What is being asked:
Read the lines of the data below and retrieve those with "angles".

Data below:
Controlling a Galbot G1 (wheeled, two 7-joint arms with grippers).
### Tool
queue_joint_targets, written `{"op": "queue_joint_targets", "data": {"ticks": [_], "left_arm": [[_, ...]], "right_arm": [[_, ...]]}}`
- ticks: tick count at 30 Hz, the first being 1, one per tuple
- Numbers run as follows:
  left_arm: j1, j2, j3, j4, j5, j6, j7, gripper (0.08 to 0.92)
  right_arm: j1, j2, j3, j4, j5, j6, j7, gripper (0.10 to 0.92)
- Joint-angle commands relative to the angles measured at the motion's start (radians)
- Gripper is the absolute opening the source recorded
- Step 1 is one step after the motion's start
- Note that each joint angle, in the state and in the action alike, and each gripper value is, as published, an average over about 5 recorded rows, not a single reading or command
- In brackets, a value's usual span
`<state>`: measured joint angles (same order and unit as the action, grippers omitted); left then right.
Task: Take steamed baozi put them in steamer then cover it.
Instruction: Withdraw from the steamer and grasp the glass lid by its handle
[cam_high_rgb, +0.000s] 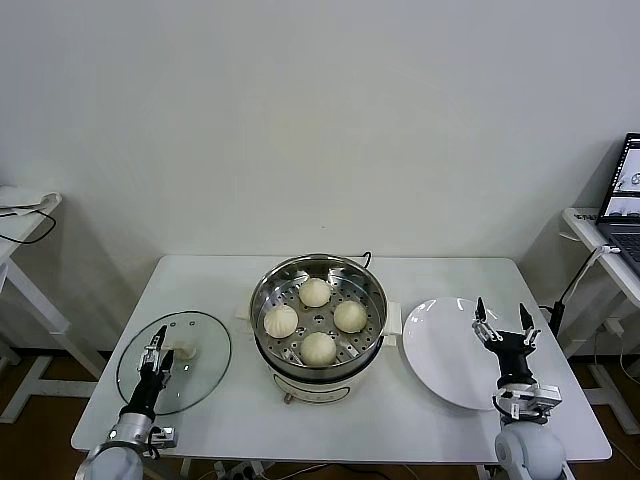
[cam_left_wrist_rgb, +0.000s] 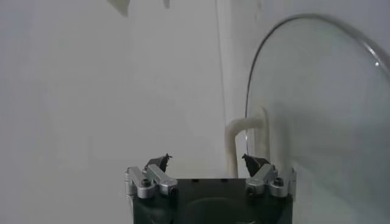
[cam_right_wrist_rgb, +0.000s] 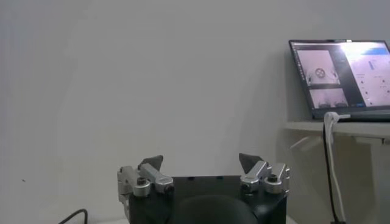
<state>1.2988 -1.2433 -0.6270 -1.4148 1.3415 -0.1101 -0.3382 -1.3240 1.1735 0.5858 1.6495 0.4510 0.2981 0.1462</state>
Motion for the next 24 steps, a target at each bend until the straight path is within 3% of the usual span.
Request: {"op": "queue_joint_targets", "data": {"ticks": [1,14,24], "left_arm": [[-0.051,-0.003,0.005,0.024,-0.004,0.016,0.010,0.823],[-0.076,-0.004,0.026,0.062,-0.024,0.034,0.051,0.811],[-0.076,-0.006,0.030,0.074,-0.035,0.035,0.063,0.541]], "right_arm": [[-0.002,0.007,0.003,-0.004,-0.006,0.002,-0.002,0.823],[0.008,-0.004,0.013,-0.008,-0.005,0.003,-0.002,0.823],[0.016,-0.005,0.011,-0.004,-0.006,0.002,0.002,0.823]]}}
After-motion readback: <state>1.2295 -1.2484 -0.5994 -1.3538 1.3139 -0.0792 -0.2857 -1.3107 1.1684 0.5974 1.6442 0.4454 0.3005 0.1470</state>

Response to this exercise:
- Joint-angle commands relative to the angles measured at the motion's start (radians)
`<state>`: measured joint angles (same order and unit as the action, grippers omitted); left then right.

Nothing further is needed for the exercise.